Work request - With the images removed, repeat the data below exactly.

Recorded data -

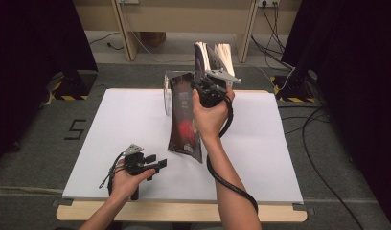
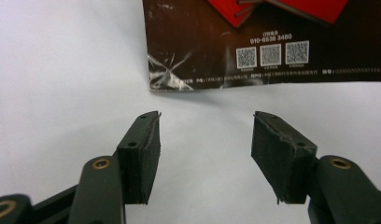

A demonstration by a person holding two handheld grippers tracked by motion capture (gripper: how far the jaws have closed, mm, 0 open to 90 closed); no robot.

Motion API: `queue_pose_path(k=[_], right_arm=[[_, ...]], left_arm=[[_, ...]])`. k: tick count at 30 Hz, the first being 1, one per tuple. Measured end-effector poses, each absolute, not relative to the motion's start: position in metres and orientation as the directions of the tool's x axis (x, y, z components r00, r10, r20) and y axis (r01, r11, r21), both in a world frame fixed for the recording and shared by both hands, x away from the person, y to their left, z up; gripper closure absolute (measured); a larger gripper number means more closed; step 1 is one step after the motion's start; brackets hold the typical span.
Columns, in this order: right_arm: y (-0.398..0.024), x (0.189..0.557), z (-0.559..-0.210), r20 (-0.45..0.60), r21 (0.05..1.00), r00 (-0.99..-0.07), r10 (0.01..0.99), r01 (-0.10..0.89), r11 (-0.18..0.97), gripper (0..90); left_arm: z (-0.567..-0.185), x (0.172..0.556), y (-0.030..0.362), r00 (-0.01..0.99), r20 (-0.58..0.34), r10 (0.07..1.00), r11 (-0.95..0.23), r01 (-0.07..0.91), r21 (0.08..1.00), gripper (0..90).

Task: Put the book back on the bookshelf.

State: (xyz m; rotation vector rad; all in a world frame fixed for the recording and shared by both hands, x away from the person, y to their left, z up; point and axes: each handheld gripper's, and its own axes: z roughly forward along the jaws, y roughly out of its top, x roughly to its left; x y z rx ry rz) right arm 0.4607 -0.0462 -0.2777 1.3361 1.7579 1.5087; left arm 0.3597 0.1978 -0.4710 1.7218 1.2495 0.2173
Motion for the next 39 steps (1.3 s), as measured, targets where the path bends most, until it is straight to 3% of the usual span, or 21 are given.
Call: queue_pose_path(k=[16,26,39], right_arm=[[-0.041,0.476,-0.264,0.251,0.94,-0.405,0.879,0.32,-0.121,87.7],[-0.038,0.459,-0.272,0.242,0.942,-0.405,0.882,0.317,-0.113,87.4],[-0.035,0.439,-0.288,0.229,0.94,-0.403,0.886,0.328,-0.094,87.3]], left_arm=[[-0.471,0.36,0.198,0.458,-0.371,0.808,-0.009,0.639,0.769,41.6],[-0.462,0.361,0.197,0.456,-0.398,0.796,0.03,0.627,0.778,40.1],[-0.406,0.375,0.174,0.53,-0.385,0.756,0.043,0.546,0.837,37.9]])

Expected answer -
A demonstration by a person holding two handheld grippers tracked by motion capture (gripper: how far the jaws have closed, mm, 0 open to 90 closed); no robot.

Motion API: `queue_pose_path(k=[_], right_arm=[[_, ...]], left_arm=[[_, ...]])`. k: tick count at 30 Hz, the first being 1, one per tuple. Measured end-effector poses, each absolute, not relative to the motion's start: position in metres and orientation as the directions of the tool's x axis (x, y, z components r00, r10, r20) and y axis (r01, r11, r21), both in a world frame fixed for the recording and shared by both hands, x away from the person, y to their left, z up; gripper closure absolute (measured); a larger gripper number means more closed; step 1 is one step after the motion's start; brackets hold the typical span.
Columns, in this order: right_arm: y (-0.398..0.024), x (0.189..0.557), z (-0.559..-0.210), r20 (-0.45..0.60), r21 (0.05..1.00), r00 (-0.99..-0.07), r10 (0.01..0.99), r01 (-0.10..0.89), r11 (-0.18..0.97), gripper (0..90); left_arm: z (-0.567..-0.185), x (0.172..0.556), y (-0.030..0.362), r00 (-0.01..0.99), r20 (-0.58..0.34), r10 (0.07..1.00), r11 (-0.95..0.23), r01 (-0.07..0.91), r21 (0.08..1.00), gripper (0..90).

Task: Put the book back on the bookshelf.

State: (xyz m; rotation vector rad; all in a world frame fixed for the recording and shared by both hands, x away from the person, y to their left, z up; point and axes: each handheld gripper's, and its own axes: z roughly forward along the jaws, y roughly out of its top, x roughly to its left; x y z rx ry rz) right arm 0.4607 -0.0462 -0.2777 1.3361 1.7579 1.5087; left arm 0.3597 0.1978 -0.4710 1.7218 1.2495 0.2173
Motion for the next 39 steps (1.3 s), as measured, targets where the path bends most, until it is straight to 3% of the usual span, or 21 are given.
Call: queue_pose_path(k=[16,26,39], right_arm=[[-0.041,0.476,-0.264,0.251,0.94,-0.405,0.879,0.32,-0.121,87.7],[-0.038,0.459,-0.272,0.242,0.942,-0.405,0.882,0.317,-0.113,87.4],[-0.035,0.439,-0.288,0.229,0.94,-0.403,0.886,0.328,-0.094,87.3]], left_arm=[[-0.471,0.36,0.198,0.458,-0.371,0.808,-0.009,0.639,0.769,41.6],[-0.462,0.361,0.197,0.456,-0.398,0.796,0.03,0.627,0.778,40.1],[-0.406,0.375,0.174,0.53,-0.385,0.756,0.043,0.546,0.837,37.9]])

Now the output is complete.